SLAC Workflow

This is a tutorial that will walk you through setting up your workspace at SLAC.

Installing ldmx-sw

Start by logging in to a CentOS machine at SLAC and navigating to your user directory. You'll need to enable the developer's toolset every time you log in.

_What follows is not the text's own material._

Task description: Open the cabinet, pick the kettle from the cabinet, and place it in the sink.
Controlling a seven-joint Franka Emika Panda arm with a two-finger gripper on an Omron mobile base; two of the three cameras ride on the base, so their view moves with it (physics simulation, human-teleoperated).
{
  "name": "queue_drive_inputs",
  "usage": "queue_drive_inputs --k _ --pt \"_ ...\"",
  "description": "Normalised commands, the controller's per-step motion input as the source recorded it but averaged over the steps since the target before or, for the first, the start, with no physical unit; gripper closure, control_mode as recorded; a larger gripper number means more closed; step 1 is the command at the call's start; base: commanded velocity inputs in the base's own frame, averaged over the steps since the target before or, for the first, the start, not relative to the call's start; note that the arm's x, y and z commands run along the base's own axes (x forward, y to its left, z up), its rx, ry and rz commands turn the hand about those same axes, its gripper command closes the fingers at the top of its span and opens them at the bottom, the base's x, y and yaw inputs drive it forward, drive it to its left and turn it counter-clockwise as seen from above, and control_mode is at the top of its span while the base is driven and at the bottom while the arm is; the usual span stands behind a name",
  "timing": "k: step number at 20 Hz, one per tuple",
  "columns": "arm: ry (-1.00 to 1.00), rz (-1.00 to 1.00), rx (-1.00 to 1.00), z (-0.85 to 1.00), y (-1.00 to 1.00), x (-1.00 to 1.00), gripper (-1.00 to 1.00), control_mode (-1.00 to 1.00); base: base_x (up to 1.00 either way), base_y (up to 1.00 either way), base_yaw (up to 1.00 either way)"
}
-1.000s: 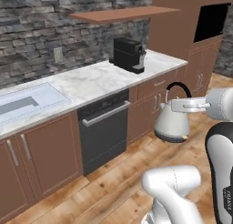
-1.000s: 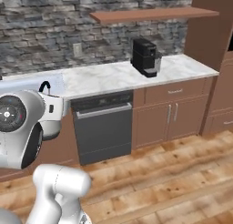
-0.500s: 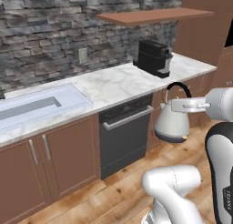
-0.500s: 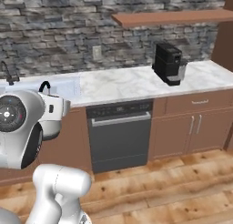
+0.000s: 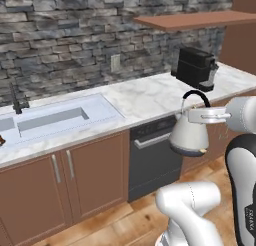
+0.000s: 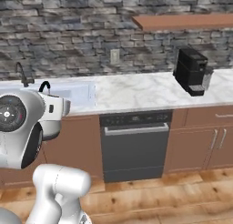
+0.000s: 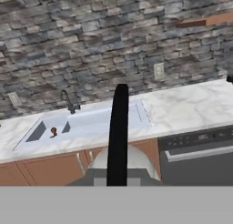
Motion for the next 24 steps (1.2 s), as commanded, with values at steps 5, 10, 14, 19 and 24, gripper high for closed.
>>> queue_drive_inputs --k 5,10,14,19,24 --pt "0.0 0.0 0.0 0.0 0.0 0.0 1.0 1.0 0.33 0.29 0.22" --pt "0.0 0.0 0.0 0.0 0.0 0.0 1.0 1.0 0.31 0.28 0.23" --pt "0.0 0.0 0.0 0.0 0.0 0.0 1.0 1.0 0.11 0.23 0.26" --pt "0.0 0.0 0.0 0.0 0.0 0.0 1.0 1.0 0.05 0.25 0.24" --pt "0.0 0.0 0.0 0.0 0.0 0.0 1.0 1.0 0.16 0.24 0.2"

ssh -XY <USER>@centos7.slac.stanford.edu
<ENTER PASSWORD>
scl enable devtoolset-8 bash
cd /nfs/slac/g/ldmx/users/<USER>

Make a directory to host your workspace and clone the LDMX-Software repository. For this tutorial, we'll be installing v3.0.0 which is the most stable version of the software for which we have plenty of samples. In principle though, you can install any version of the software with the -b flag. Also, don't forget the --recursive flag when cloning the repository!

mkdir ldmx-sw-v3.0.0
cd ldmx-sw-v3.0.0
git clone --recursive https://github.com/LDMX-Software/ldmx-sw.git -b v3.0.0

Set up the environment with source ldmx-sw/scripts/ldmx-env.sh. You'll need to source this script every time you open up a new terminal.
Make a build directory and configure the build.

cd ldmx-sw
mkdir build
cd build
ldmx cmake ..

Build and install ldmx-sw with ldmx make install. Don't be surprised if you see a few warnings. As long as no fatal errors occur, everything should install correctly.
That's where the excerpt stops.